──────── GIVEN RECORDS ────────

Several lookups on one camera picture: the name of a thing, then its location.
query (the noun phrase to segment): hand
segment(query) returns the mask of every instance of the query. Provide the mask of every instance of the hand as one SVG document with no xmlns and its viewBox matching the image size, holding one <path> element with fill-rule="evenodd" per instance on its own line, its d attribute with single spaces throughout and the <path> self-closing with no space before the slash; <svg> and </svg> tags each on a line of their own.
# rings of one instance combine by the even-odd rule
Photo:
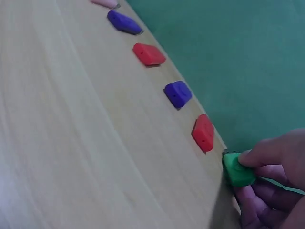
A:
<svg viewBox="0 0 305 229">
<path fill-rule="evenodd" d="M 258 176 L 305 191 L 305 129 L 263 140 L 244 152 L 239 162 L 255 168 Z M 243 229 L 304 229 L 305 197 L 258 179 L 236 189 Z"/>
</svg>

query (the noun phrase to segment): green wall
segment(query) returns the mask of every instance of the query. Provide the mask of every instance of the green wall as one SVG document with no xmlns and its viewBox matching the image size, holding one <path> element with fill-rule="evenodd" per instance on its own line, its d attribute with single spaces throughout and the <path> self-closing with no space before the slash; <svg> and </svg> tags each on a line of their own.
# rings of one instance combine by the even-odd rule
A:
<svg viewBox="0 0 305 229">
<path fill-rule="evenodd" d="M 305 127 L 305 1 L 128 2 L 229 148 Z"/>
</svg>

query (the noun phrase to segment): wooden board
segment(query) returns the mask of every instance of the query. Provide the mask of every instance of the wooden board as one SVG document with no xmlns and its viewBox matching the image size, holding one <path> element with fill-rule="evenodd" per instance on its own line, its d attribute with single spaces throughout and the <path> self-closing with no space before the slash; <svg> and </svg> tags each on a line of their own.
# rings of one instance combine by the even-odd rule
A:
<svg viewBox="0 0 305 229">
<path fill-rule="evenodd" d="M 139 19 L 123 1 L 120 12 Z M 86 0 L 0 0 L 2 229 L 237 228 L 221 139 L 203 154 L 203 110 L 163 93 L 170 60 L 145 68 L 136 42 Z"/>
</svg>

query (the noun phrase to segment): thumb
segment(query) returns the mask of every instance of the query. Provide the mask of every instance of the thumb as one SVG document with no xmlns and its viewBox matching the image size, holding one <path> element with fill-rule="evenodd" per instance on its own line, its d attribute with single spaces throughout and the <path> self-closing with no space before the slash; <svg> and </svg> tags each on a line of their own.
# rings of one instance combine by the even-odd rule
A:
<svg viewBox="0 0 305 229">
<path fill-rule="evenodd" d="M 278 165 L 282 160 L 282 144 L 279 138 L 266 139 L 259 142 L 252 150 L 243 152 L 239 162 L 246 167 L 262 167 Z"/>
</svg>

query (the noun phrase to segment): purple climbing hold
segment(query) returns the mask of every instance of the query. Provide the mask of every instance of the purple climbing hold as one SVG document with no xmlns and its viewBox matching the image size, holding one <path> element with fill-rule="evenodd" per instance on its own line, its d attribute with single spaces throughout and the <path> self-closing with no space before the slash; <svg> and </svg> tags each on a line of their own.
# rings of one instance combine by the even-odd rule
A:
<svg viewBox="0 0 305 229">
<path fill-rule="evenodd" d="M 111 10 L 107 14 L 108 20 L 119 31 L 133 35 L 142 33 L 142 28 L 131 18 Z"/>
<path fill-rule="evenodd" d="M 166 85 L 164 92 L 173 106 L 182 108 L 191 98 L 192 92 L 183 81 L 176 81 Z"/>
</svg>

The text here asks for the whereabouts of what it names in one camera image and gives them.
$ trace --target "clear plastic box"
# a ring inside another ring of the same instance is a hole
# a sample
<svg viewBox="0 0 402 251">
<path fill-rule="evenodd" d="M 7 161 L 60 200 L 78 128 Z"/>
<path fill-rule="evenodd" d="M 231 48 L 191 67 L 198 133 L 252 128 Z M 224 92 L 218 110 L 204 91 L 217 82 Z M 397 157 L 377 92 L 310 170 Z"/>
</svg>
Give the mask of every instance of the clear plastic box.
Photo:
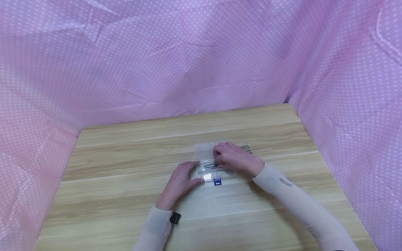
<svg viewBox="0 0 402 251">
<path fill-rule="evenodd" d="M 204 165 L 213 164 L 213 147 L 219 144 L 219 142 L 226 141 L 208 142 L 194 145 L 195 159 L 200 161 L 200 164 L 197 165 L 198 178 L 203 178 L 205 181 L 212 181 L 216 177 L 220 177 L 222 179 L 236 177 L 236 171 L 232 169 L 207 169 L 204 167 Z"/>
</svg>

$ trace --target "pink fabric backdrop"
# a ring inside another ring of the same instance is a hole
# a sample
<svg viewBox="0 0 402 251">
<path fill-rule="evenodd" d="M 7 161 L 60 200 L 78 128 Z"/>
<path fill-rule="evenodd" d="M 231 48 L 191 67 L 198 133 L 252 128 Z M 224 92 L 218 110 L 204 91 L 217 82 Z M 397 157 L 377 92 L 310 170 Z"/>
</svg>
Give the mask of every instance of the pink fabric backdrop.
<svg viewBox="0 0 402 251">
<path fill-rule="evenodd" d="M 83 127 L 282 102 L 402 250 L 401 1 L 3 3 L 1 251 L 33 248 Z"/>
</svg>

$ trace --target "hand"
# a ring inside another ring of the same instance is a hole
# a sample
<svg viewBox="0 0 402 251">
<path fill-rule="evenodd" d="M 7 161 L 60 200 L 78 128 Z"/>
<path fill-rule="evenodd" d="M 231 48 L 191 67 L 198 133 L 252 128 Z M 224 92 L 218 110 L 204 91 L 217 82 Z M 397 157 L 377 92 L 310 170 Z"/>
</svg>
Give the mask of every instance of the hand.
<svg viewBox="0 0 402 251">
<path fill-rule="evenodd" d="M 254 177 L 264 169 L 264 162 L 237 145 L 226 142 L 213 147 L 214 164 L 219 168 L 244 170 Z"/>
<path fill-rule="evenodd" d="M 199 161 L 186 161 L 180 163 L 173 171 L 163 192 L 156 200 L 156 207 L 162 210 L 170 211 L 176 201 L 185 195 L 191 188 L 204 183 L 204 179 L 189 178 L 190 170 L 198 165 Z"/>
</svg>

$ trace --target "sleeve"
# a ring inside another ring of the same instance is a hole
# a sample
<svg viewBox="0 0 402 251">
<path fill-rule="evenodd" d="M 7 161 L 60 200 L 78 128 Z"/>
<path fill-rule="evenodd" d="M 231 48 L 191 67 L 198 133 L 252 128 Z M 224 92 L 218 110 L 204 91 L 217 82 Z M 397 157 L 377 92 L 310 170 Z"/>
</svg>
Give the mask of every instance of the sleeve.
<svg viewBox="0 0 402 251">
<path fill-rule="evenodd" d="M 168 238 L 172 211 L 151 207 L 133 251 L 162 251 Z"/>
<path fill-rule="evenodd" d="M 264 169 L 253 180 L 264 191 L 274 195 L 302 223 L 322 251 L 359 250 L 330 212 L 272 165 L 265 163 Z"/>
</svg>

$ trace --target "wooden table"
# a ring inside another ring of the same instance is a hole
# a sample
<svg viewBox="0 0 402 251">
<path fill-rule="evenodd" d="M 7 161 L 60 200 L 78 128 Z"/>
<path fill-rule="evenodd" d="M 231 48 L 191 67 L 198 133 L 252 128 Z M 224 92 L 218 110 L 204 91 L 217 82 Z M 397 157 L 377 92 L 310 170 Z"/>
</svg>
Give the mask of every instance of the wooden table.
<svg viewBox="0 0 402 251">
<path fill-rule="evenodd" d="M 194 144 L 247 143 L 328 209 L 364 251 L 376 250 L 288 104 L 84 129 L 35 250 L 127 250 Z M 250 176 L 206 182 L 183 198 L 167 251 L 319 250 Z"/>
</svg>

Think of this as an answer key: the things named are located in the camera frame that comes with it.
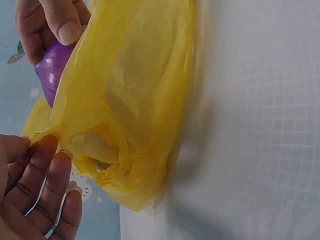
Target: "blue surface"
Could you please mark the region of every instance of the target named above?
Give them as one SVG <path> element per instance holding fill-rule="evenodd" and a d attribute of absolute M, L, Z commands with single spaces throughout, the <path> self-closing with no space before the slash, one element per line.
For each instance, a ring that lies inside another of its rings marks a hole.
<path fill-rule="evenodd" d="M 0 2 L 0 133 L 19 135 L 42 89 L 25 56 L 7 64 L 18 54 L 19 36 L 14 25 L 14 11 L 15 1 Z M 86 186 L 92 189 L 83 202 L 83 217 L 76 239 L 119 240 L 119 205 L 92 180 L 80 176 L 73 178 L 83 192 Z"/>

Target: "hand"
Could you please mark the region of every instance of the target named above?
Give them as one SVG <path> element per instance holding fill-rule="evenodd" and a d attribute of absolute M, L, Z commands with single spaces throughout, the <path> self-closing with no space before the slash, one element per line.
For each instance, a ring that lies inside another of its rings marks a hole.
<path fill-rule="evenodd" d="M 45 240 L 69 183 L 71 158 L 64 152 L 55 154 L 58 141 L 54 136 L 44 137 L 31 148 L 29 144 L 26 138 L 0 135 L 1 240 Z M 74 240 L 81 216 L 81 194 L 72 190 L 49 239 Z"/>
<path fill-rule="evenodd" d="M 54 39 L 77 42 L 90 16 L 83 0 L 16 0 L 15 24 L 29 61 L 38 64 Z"/>

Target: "purple object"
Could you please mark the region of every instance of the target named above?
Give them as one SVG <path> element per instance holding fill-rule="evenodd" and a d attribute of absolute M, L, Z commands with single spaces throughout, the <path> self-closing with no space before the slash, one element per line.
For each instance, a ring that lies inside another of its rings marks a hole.
<path fill-rule="evenodd" d="M 82 32 L 86 28 L 87 25 L 82 26 Z M 47 49 L 41 62 L 34 67 L 40 79 L 44 97 L 51 108 L 54 106 L 61 75 L 75 47 L 76 44 L 64 46 L 55 40 Z"/>

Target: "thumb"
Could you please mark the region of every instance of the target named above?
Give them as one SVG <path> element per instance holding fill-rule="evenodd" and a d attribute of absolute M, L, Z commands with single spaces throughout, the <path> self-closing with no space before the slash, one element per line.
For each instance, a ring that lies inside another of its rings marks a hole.
<path fill-rule="evenodd" d="M 77 42 L 82 34 L 78 12 L 72 0 L 39 0 L 50 30 L 65 45 Z"/>

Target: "yellow plastic bag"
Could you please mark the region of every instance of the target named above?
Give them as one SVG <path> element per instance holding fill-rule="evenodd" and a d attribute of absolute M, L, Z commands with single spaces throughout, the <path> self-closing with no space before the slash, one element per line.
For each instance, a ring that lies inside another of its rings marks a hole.
<path fill-rule="evenodd" d="M 92 17 L 51 109 L 43 96 L 23 136 L 71 150 L 80 174 L 138 211 L 168 171 L 190 86 L 192 0 L 93 0 Z"/>

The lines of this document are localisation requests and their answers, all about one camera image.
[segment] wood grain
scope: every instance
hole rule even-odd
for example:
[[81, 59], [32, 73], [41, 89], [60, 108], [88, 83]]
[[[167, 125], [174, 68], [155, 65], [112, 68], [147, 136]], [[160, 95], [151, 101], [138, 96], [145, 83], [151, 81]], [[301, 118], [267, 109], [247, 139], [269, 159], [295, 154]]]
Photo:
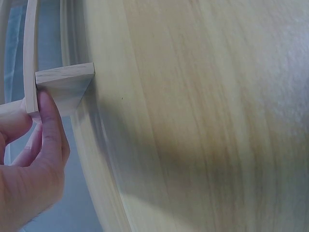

────────

* DIRECTIONS
What is needed is every line from the start of the entries through the line containing "query (the noun phrase to segment): hand", returned word for word and nothing else.

* SOLUTION TO THIS EXERCISE
Several lookups on one camera picture: the name of a thing, then its location.
query (the noun phrase to segment): hand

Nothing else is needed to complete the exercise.